Avec suffisamment de provisions, nous choisissons un endroit parfait pour camper pendant plusieurs jours face à l’océan. Là, en pleine nature, le temps s’arrête. J’apprends à connaître mes deux camarades : Lucille, étudiante dans le social, s’est accordée une année sabbatique, tandis que Julien, ouvrier ferronnier, a demandé un congé sans solde à son patron. Outre l’insouciance de leur jeunesse, ces jeunes gens s’avèrent bien sages, très calmes et peu bavards. Je crois que je les impressionne un peu, alors sans vouloir donner de leçons, je mets en avant par l’exemple les notions de collectif et de partage. Et de temps en temps, je distille quelque anecdote de voyage qui les fascine. Avec eux, lentement, ou bien seul et nettement plus vite, je savoure mon bref passage dans ce lieu sublime. Pour les balades, il y a bien sûr la ligne galbée des dunes qui domine l’infinie perspective de la plage ; il y a aussi cet îlot volcanique très curieux, où la houle claque dans les crevasses aux couleurs bizarres, habitées par de drôles d’algues tentaculaires ; ou encore cette jolie pinède plantée d’arbres biscornus. Et puis pour le sport, je profite du plus beau gymnase qui soit : exercices dans les dunes, footing sur le sable ou natation dans les vagues. Et pour les soirées fraîches, je bricole un salon quatre étoiles : dans un creux au milieu des dunes, nous nous vautrons dans une banquette de sable ultra fin, les orteils au coin du feu, en regardant un bon film sur mon ordinateur. Le meilleur, c’est surement le toit de notre cinéma éphémère : rien de moins que la voie lactée.
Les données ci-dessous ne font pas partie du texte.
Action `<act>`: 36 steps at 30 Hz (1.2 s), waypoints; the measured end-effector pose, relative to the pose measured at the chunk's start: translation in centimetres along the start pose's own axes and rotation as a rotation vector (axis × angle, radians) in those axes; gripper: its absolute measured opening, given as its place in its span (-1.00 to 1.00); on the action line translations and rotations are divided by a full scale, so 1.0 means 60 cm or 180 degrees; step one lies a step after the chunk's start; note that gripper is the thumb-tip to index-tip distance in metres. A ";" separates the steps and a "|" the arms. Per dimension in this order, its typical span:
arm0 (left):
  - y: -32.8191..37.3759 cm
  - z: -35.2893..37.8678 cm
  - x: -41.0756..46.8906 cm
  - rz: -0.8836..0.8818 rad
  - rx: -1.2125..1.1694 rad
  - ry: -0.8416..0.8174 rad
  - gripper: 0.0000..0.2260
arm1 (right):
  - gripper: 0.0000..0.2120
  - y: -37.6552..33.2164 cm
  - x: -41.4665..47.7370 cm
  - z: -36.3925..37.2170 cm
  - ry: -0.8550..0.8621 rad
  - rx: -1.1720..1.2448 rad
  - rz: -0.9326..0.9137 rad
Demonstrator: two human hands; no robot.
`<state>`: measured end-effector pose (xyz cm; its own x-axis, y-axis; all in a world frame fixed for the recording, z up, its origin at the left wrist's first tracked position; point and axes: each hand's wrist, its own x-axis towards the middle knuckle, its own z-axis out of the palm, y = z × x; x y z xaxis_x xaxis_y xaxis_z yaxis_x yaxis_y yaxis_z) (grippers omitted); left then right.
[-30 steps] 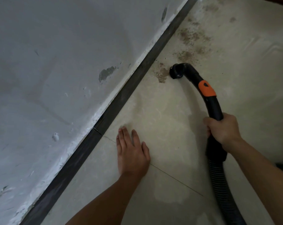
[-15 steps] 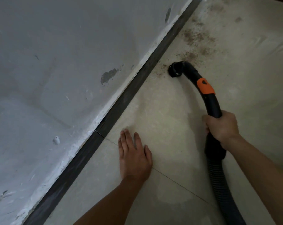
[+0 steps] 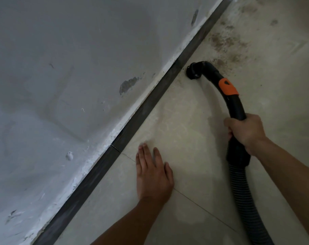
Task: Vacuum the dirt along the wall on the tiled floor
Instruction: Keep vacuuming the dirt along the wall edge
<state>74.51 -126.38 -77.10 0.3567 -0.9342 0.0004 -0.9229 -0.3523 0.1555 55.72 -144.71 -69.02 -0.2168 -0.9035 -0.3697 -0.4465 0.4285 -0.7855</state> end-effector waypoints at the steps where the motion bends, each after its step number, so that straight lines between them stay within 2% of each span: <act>1: -0.001 0.000 0.000 0.0009 -0.0008 0.0003 -0.46 | -0.91 -0.011 0.012 0.007 -0.0040 0.0072 0.0017; 4: -0.002 0.001 0.002 0.0029 -0.0035 -0.0030 -0.47 | -0.93 -0.027 0.029 0.026 -0.0163 0.0134 -0.0009; 9: -0.003 0.001 0.004 0.0032 -0.0035 -0.0079 -0.46 | -0.94 -0.012 -0.012 0.010 -0.0322 -0.0332 -0.0192; 13: -0.001 -0.001 0.004 0.0029 -0.0034 -0.0055 -0.47 | -0.88 0.019 -0.075 -0.011 -0.0448 -0.0707 -0.0341; 20: -0.004 -0.001 0.003 0.0009 -0.0065 -0.0105 -0.49 | -0.77 0.067 -0.175 0.008 -0.0580 -0.0729 -0.0384; 25: -0.008 -0.003 0.006 0.0019 -0.0125 -0.0141 -0.47 | -0.84 0.083 -0.199 -0.033 -0.0099 -0.0696 -0.0169; 31: -0.005 -0.009 0.002 0.0034 -0.0165 -0.0162 -0.46 | -0.83 0.166 -0.306 -0.101 0.0058 -0.1123 0.0101; 36: -0.004 -0.013 0.001 0.0030 -0.0181 -0.0219 -0.44 | -0.87 0.153 -0.248 -0.121 0.0399 -0.0986 0.0149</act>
<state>74.85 -126.34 -76.36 0.3354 -0.9398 -0.0653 -0.9157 -0.3415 0.2117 48.51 -127.30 -67.13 -0.3397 -0.8834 -0.3227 -0.6719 0.4681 -0.5740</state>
Alors que nous reprenons la route du Sud, Julien me fait le coup de la panne, pour la deuxième fois. Heureusement, les maoris, nombreux dans la région, sont toujours prêts à rendre service. Ainsi, nous parvenons à la forêt de Waipoua, ultime étape de ce côté du globe en ce qui me concerne. Si j’ai tenu à venir jusqu’ici, c’est qu’elle est le dernier grand sanctuaire de kauris. Ces conifères à petites feuilles couvraient jadis de vastes régions d’îles du Pacifique, mais du fait de la rectitude et de la dureté du bois, ils furent surexploités par les colons européens, souvent jusqu’au dernier. Les 2 ou 3% restant en Nouvelle-Zélande se trouvent ici et sont désormais protégés, de même que l’écosystème qui les entoure, d’une richesse équivalente à celui d’une forêt tropicale. Nous trouvons refuge dans un camping désert situé au beau milieu du parc, où nous partageons cette fois un modeste bungalow, puis nous explorons ce nouvel environnement. Ainsi, en restant sagement sur les  passerelles qui parcourent ces superbes bois très humides, j’ai tout le temps d’examiner cette végétation préhistorique en attendant mes deux tourtereaux. Soudain, Tane Mahuta, le Seigneur de la forêt, se dresse devant nous. Cet énorme kauri élève son feuillage à plus de 5O m, au-dessus de son tronc massif, 14 m de circonférence. Vieux de deux millénaires environ, ce géant impose le respect ; à ses pieds, je comprends aisément pourquoi les indigènes le vénèrent. Plus loin, on admire également les quatre soeurs, ainsi que le Père de la forêt ; un peu moins grand que le Seigneur, il n’en est pas moins très impressionnant. Certains l’estiment à 2500 ans, d’autres à 4000. Mais peu lui importe, il reste là, stoïque, pendant que d’innombrables générations de petits bipèdes s’agitent devant lui depuis la nuit des temps.












Vient alors l’heure de se séparer : mes apprentis voyageurs souhaitent continuer à butiner dans le Northland, alors que j’ai un avion à prendre du côté d’Auckland. Je fais donc mes adieux à mes aimables compagnons de route, en me préparant à découvrir de nouveaux horizons. Mon tout dernier trajet est représentatif de mon séjour ici. Après deux longues heures d’attente, je suis ramassé par un maori qui écoute du reggae à plein volume, et qui ne dit pas un mot ; c’est ensuite un vieil anglais à l’accent impossible qui me conduit, la canette à la main ; et mon dernier chauffeur est un immigré indien, un jeune bourgeois venu chercher fortune dans ce pays tellement isolé, une terre sauvage en plein essor.